→ ACTIVITY: Reproduce every record exactly as given.

(DATA PROVIDED)

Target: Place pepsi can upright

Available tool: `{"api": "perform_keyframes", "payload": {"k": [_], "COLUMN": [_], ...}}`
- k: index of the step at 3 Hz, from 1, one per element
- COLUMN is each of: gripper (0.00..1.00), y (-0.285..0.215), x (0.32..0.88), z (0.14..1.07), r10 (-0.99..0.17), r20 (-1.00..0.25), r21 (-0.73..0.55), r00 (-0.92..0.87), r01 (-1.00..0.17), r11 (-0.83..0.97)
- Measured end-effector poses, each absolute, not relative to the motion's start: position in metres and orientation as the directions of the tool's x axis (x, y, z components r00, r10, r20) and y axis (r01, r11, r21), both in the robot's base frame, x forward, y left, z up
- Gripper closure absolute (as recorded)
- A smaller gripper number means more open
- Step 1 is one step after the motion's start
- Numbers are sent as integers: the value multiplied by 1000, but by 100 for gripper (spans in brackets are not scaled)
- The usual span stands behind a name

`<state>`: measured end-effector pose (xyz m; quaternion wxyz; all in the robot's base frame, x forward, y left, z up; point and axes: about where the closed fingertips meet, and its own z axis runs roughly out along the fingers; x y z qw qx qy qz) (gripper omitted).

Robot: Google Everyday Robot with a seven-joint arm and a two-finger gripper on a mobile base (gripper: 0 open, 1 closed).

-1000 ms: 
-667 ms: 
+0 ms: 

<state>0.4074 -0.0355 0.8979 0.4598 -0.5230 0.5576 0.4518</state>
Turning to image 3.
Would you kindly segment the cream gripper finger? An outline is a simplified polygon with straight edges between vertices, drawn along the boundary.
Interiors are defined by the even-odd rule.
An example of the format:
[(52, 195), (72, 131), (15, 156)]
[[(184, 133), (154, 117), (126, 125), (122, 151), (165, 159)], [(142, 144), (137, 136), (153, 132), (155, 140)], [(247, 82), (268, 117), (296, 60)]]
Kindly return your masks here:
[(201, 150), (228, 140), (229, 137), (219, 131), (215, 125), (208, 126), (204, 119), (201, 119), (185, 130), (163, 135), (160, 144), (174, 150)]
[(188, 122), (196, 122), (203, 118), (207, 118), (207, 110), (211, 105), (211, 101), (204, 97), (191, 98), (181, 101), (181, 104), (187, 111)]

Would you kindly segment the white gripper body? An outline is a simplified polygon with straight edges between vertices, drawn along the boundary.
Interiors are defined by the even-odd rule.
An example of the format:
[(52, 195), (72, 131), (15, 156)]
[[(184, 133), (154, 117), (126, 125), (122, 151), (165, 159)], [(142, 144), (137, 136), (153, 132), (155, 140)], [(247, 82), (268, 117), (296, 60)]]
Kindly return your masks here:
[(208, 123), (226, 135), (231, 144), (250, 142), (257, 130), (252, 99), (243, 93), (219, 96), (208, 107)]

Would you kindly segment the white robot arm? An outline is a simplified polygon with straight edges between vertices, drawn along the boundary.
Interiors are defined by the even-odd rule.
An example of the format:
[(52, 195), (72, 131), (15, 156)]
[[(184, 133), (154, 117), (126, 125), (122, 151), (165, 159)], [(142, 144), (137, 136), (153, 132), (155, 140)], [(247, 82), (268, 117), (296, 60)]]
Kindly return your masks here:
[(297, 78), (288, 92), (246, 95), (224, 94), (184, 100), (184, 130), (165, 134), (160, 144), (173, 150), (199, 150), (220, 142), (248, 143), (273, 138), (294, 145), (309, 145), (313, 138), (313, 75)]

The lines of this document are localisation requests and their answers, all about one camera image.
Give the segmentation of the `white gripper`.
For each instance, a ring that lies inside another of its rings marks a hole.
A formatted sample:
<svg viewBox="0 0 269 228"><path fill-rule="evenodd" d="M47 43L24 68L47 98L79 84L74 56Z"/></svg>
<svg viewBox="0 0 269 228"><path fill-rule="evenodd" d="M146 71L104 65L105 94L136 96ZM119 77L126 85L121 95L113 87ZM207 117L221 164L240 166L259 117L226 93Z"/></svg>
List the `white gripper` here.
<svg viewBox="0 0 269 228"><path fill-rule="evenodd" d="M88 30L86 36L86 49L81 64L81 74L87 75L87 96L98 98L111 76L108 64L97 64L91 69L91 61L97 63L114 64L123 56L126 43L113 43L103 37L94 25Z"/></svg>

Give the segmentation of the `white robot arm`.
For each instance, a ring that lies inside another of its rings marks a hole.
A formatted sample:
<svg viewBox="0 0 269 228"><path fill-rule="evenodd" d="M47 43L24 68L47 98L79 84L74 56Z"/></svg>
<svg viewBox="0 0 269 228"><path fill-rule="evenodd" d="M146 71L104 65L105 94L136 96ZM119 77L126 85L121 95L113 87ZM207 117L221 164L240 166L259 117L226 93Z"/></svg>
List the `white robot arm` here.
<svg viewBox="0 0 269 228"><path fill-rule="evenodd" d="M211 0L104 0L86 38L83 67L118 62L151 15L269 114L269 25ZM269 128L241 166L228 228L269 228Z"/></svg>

(End DATA PROVIDED)

→ FINISHED TASK:
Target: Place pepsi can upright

Available tool: `{"api": "perform_keyframes", "payload": {"k": [_], "COLUMN": [_], ...}}`
- k: index of the step at 3 Hz, from 1, one per element
- COLUMN is each of: gripper (0.00..1.00), y (-0.285..0.215), x (0.32..0.88), z (0.14..1.07), r10 (-0.99..0.17), r20 (-1.00..0.25), r21 (-0.73..0.55), r00 (-0.92..0.87), r01 (-1.00..0.17), r11 (-0.83..0.97)
- Measured end-effector poses, each absolute, not relative to the motion's start: position in metres and orientation as the directions of the tool's x axis (x, y, z components r00, r10, r20) and y axis (r01, r11, r21), both in the robot's base frame, x forward, y left, z up
- Gripper closure absolute (as recorded)
- A smaller gripper number means more open
- Step 1 is one step after the motion's start
- Numbers are sent as integers: the value multiplied by 1000, but by 100 for gripper (spans in brackets are not scaled)
- The usual span stands behind a name

`<state>`: measured end-effector pose (xyz m; quaternion wxyz; all in the robot's base frame, x forward, y left, z up; point and axes: about where the closed fingertips meet, and its own z axis runs roughly out along the fingers; x y z qw qx qy qz) (gripper omitted).

Robot: Google Everyday Robot with a seven-joint arm and a two-finger gripper on a mobile base (gripper: 0 open, 1 closed).

-1000 ms: 
-667 ms: 
+0 ms: 

<state>0.4074 -0.0355 0.8979 0.4598 -0.5230 0.5576 0.4518</state>
Turning to image 3.
Would you kindly segment the cream gripper finger? An outline is a simplified polygon with straight edges between vertices, drawn along the boundary.
Interiors are defined by the even-odd rule.
An example of the format:
[(52, 195), (72, 131), (15, 156)]
[[(184, 133), (154, 117), (126, 125), (122, 151), (165, 159)], [(142, 144), (137, 136), (153, 132), (155, 140)], [(247, 82), (268, 117), (296, 60)]]
Kindly return your masks here:
[(201, 150), (228, 140), (229, 137), (219, 131), (215, 125), (208, 126), (204, 119), (201, 119), (185, 130), (163, 135), (160, 144), (174, 150)]
[(188, 122), (196, 122), (203, 118), (207, 118), (207, 110), (211, 105), (211, 101), (204, 97), (191, 98), (181, 101), (181, 104), (187, 111)]

Would you kindly segment the white gripper body? An outline is a simplified polygon with straight edges between vertices, drawn along the boundary.
Interiors are defined by the even-odd rule.
An example of the format:
[(52, 195), (72, 131), (15, 156)]
[[(184, 133), (154, 117), (126, 125), (122, 151), (165, 159)], [(142, 144), (137, 136), (153, 132), (155, 140)], [(247, 82), (268, 117), (296, 60)]]
Kindly return your masks here:
[(208, 123), (226, 135), (231, 144), (250, 142), (257, 130), (252, 99), (243, 93), (219, 96), (208, 107)]

Would you kindly segment the white robot arm? An outline is a simplified polygon with straight edges between vertices, drawn along the boundary.
Interiors are defined by the even-odd rule.
An example of the format:
[(52, 195), (72, 131), (15, 156)]
[[(184, 133), (154, 117), (126, 125), (122, 151), (165, 159)], [(142, 144), (137, 136), (153, 132), (155, 140)], [(247, 82), (268, 117), (296, 60)]]
Kindly return your masks here:
[(297, 78), (288, 92), (246, 95), (224, 94), (184, 100), (184, 130), (165, 134), (160, 144), (173, 150), (199, 150), (220, 142), (248, 143), (273, 138), (294, 145), (309, 145), (313, 138), (313, 75)]

The lines of this document are localisation requests and their answers, all about one camera image.
Give the segmentation of the `white gripper`.
For each instance, a ring that lies inside another of its rings marks a hole.
A formatted sample:
<svg viewBox="0 0 269 228"><path fill-rule="evenodd" d="M47 43L24 68L47 98L79 84L74 56Z"/></svg>
<svg viewBox="0 0 269 228"><path fill-rule="evenodd" d="M146 71L104 65L105 94L136 96ZM119 77L126 85L121 95L113 87ZM207 117L221 164L240 166L259 117L226 93Z"/></svg>
List the `white gripper` here.
<svg viewBox="0 0 269 228"><path fill-rule="evenodd" d="M88 30L86 36L86 49L81 64L81 74L87 75L87 96L98 98L111 76L108 64L97 64L91 69L91 61L97 63L114 64L123 56L126 43L113 43L103 37L94 25Z"/></svg>

Give the segmentation of the `white robot arm`.
For each instance, a ring that lies inside another of its rings marks a hole.
A formatted sample:
<svg viewBox="0 0 269 228"><path fill-rule="evenodd" d="M47 43L24 68L47 98L79 84L74 56Z"/></svg>
<svg viewBox="0 0 269 228"><path fill-rule="evenodd" d="M146 71L104 65L105 94L136 96ZM119 77L126 85L121 95L113 87ZM207 117L221 164L240 166L259 117L226 93Z"/></svg>
List the `white robot arm` here.
<svg viewBox="0 0 269 228"><path fill-rule="evenodd" d="M211 0L104 0L86 38L83 67L118 62L151 15L269 114L269 25ZM269 128L241 166L228 228L269 228Z"/></svg>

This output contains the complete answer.